- [Problem]: Make an exact transcription of the data below.

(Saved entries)
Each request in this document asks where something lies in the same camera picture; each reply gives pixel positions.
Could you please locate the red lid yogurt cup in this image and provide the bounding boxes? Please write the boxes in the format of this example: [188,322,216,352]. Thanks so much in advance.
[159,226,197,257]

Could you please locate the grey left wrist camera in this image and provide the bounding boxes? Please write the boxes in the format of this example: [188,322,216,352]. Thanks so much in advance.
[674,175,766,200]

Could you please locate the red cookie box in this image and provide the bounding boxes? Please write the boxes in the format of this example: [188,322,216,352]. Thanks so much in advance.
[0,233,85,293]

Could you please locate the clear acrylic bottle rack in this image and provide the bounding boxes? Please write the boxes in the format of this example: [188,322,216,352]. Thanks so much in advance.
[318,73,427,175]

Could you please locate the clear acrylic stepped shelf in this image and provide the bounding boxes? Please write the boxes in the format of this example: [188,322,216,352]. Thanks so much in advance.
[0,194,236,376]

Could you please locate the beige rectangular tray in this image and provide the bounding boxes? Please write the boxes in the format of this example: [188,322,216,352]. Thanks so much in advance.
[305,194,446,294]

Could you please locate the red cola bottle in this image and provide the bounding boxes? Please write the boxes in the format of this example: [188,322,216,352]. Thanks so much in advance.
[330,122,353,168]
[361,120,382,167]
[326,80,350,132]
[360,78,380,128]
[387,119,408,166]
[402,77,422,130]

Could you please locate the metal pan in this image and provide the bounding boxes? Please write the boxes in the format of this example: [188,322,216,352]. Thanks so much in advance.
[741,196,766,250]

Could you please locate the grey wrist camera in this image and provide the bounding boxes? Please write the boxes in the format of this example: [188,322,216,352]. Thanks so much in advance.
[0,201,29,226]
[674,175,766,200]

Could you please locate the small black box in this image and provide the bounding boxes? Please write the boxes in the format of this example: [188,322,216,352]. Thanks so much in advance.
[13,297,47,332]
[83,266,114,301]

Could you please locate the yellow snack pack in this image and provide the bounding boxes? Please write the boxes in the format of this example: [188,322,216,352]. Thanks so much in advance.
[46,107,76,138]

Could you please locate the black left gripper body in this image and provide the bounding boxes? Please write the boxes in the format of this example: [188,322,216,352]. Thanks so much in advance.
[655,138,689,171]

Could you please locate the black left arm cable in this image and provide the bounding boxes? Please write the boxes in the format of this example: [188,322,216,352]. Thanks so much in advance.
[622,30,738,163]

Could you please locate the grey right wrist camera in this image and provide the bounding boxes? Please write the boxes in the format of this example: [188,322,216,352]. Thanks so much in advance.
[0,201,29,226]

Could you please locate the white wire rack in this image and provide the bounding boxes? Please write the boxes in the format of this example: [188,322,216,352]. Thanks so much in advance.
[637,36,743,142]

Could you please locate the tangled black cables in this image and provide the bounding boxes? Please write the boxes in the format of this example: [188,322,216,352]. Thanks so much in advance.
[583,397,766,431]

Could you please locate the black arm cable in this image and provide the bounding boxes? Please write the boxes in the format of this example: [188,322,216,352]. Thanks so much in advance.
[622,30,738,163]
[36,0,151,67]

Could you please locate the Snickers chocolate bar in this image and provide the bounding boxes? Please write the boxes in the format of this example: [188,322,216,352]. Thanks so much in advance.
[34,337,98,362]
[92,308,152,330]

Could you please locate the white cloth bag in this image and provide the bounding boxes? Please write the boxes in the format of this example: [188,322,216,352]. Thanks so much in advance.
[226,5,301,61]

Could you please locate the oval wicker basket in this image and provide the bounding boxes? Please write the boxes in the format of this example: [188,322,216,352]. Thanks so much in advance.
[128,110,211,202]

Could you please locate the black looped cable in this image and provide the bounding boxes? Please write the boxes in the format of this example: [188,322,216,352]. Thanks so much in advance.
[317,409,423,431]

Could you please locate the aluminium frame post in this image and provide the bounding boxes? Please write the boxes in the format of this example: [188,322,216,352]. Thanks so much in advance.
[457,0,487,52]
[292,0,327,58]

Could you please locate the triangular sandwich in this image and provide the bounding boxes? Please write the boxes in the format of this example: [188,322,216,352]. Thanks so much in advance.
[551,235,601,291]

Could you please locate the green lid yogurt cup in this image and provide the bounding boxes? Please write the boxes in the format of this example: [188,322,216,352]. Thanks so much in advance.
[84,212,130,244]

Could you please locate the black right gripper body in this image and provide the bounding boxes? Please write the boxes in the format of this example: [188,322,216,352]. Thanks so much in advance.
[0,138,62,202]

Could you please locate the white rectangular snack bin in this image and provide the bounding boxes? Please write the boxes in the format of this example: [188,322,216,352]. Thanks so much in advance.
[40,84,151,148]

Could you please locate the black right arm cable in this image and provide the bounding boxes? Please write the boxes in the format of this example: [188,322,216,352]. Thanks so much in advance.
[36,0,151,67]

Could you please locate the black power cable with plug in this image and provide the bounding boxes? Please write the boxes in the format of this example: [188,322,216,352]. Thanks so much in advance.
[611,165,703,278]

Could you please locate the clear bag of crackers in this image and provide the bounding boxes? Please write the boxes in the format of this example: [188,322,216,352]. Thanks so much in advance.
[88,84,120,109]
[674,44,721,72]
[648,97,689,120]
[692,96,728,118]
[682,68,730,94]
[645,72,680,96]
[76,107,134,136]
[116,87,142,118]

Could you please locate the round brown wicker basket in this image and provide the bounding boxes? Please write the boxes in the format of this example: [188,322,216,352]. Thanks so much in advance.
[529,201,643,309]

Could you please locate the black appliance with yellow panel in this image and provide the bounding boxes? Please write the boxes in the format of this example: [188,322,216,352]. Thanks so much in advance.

- [Answer space]:
Each request in this document asks where something lies in the same camera picture; each reply gives pixel positions.
Could you please locate the red lid yogurt cup in this image and provide the bounding boxes? Please write the boxes in the format of this example: [188,322,216,352]. Thanks so much in advance.
[159,226,197,257]

Could you please locate the grey left wrist camera in this image and provide the bounding boxes? Please write the boxes in the format of this example: [188,322,216,352]. Thanks so much in advance.
[674,175,766,200]

Could you please locate the red cookie box in this image and provide the bounding boxes? Please write the boxes in the format of this example: [188,322,216,352]. Thanks so much in advance.
[0,233,85,293]

Could you please locate the clear acrylic bottle rack in this image and provide the bounding boxes? Please write the boxes in the format of this example: [188,322,216,352]. Thanks so much in advance.
[318,73,427,175]

Could you please locate the clear acrylic stepped shelf in this image and provide the bounding boxes? Please write the boxes in the format of this example: [188,322,216,352]. Thanks so much in advance.
[0,194,236,376]

Could you please locate the beige rectangular tray in this image and provide the bounding boxes? Please write the boxes in the format of this example: [188,322,216,352]. Thanks so much in advance.
[305,194,446,294]

Could you please locate the red cola bottle in this image and provide the bounding boxes? Please write the boxes in the format of this example: [188,322,216,352]. Thanks so much in advance.
[330,122,353,168]
[361,120,382,167]
[326,80,350,132]
[360,78,380,128]
[387,119,408,166]
[402,77,422,130]

Could you please locate the metal pan in this image and provide the bounding boxes? Please write the boxes in the format of this example: [188,322,216,352]. Thanks so much in advance.
[741,196,766,250]

Could you please locate the grey wrist camera in this image and provide the bounding boxes? Please write the boxes in the format of this example: [188,322,216,352]. Thanks so much in advance.
[0,201,29,226]
[674,175,766,200]

Could you please locate the small black box in this image and provide the bounding boxes? Please write the boxes in the format of this example: [188,322,216,352]. Thanks so much in advance.
[13,297,47,332]
[83,266,114,301]

Could you please locate the yellow snack pack in this image and provide the bounding boxes? Please write the boxes in the format of this example: [188,322,216,352]. Thanks so much in advance.
[46,107,76,138]

Could you please locate the black left gripper body in this image and provide the bounding boxes? Please write the boxes in the format of this example: [188,322,216,352]. Thanks so much in advance.
[655,138,689,171]

Could you please locate the black left arm cable in this image and provide the bounding boxes? Please write the boxes in the format of this example: [188,322,216,352]. Thanks so much in advance.
[622,30,738,163]

Could you please locate the grey right wrist camera in this image and provide the bounding boxes? Please write the boxes in the format of this example: [188,322,216,352]. Thanks so much in advance.
[0,201,29,226]

Could you please locate the white wire rack in this image and provide the bounding boxes? Please write the boxes in the format of this example: [188,322,216,352]. Thanks so much in advance.
[637,36,743,142]

Could you please locate the tangled black cables in this image and provide the bounding boxes? Please write the boxes in the format of this example: [188,322,216,352]. Thanks so much in advance.
[583,397,766,431]

Could you please locate the black arm cable in this image and provide the bounding boxes? Please write the boxes in the format of this example: [188,322,216,352]. Thanks so much in advance.
[622,30,738,163]
[36,0,151,67]

Could you please locate the Snickers chocolate bar in this image and provide the bounding boxes? Please write the boxes in the format of this example: [188,322,216,352]. Thanks so much in advance.
[34,337,98,362]
[92,308,152,330]

Could you please locate the white cloth bag in this image and provide the bounding boxes? Please write the boxes in the format of this example: [188,322,216,352]. Thanks so much in advance.
[226,5,301,61]

Could you please locate the oval wicker basket in this image and provide the bounding boxes? Please write the boxes in the format of this example: [188,322,216,352]. Thanks so much in advance.
[128,110,211,202]

Could you please locate the black looped cable in this image and provide the bounding boxes? Please write the boxes in the format of this example: [188,322,216,352]. Thanks so much in advance.
[317,409,423,431]

Could you please locate the aluminium frame post in this image and provide the bounding boxes? Please write the boxes in the format of this example: [188,322,216,352]. Thanks so much in advance.
[457,0,487,52]
[292,0,327,58]

Could you please locate the triangular sandwich in this image and provide the bounding boxes? Please write the boxes in the format of this example: [188,322,216,352]. Thanks so much in advance.
[551,235,601,291]

Could you please locate the green lid yogurt cup in this image and provide the bounding boxes? Please write the boxes in the format of this example: [188,322,216,352]. Thanks so much in advance.
[84,212,130,244]

Could you please locate the black right gripper body in this image and provide the bounding boxes? Please write the boxes in the format of this example: [188,322,216,352]. Thanks so much in advance.
[0,138,62,202]

Could you please locate the white rectangular snack bin in this image and provide the bounding boxes? Please write the boxes in the format of this example: [188,322,216,352]. Thanks so much in advance.
[40,84,151,148]

Could you please locate the black right arm cable in this image and provide the bounding boxes? Please write the boxes in the format of this example: [188,322,216,352]. Thanks so much in advance.
[36,0,151,67]

Could you please locate the black power cable with plug in this image and provide the bounding boxes? Please write the boxes in the format of this example: [188,322,216,352]. Thanks so much in advance.
[611,165,703,278]

Could you please locate the clear bag of crackers in this image and provide the bounding boxes? Please write the boxes in the format of this example: [188,322,216,352]. Thanks so much in advance.
[88,84,120,109]
[674,44,721,72]
[648,97,689,120]
[692,96,728,118]
[682,68,730,94]
[645,72,680,96]
[76,107,134,136]
[116,87,142,118]

Could you please locate the round brown wicker basket in this image and provide the bounding boxes? Please write the boxes in the format of this example: [188,322,216,352]. Thanks so much in advance.
[529,201,643,309]

Could you please locate the black appliance with yellow panel in this image and provide the bounding boxes? Please write the boxes in the format of this example: [188,322,216,352]. Thanks so much in advance.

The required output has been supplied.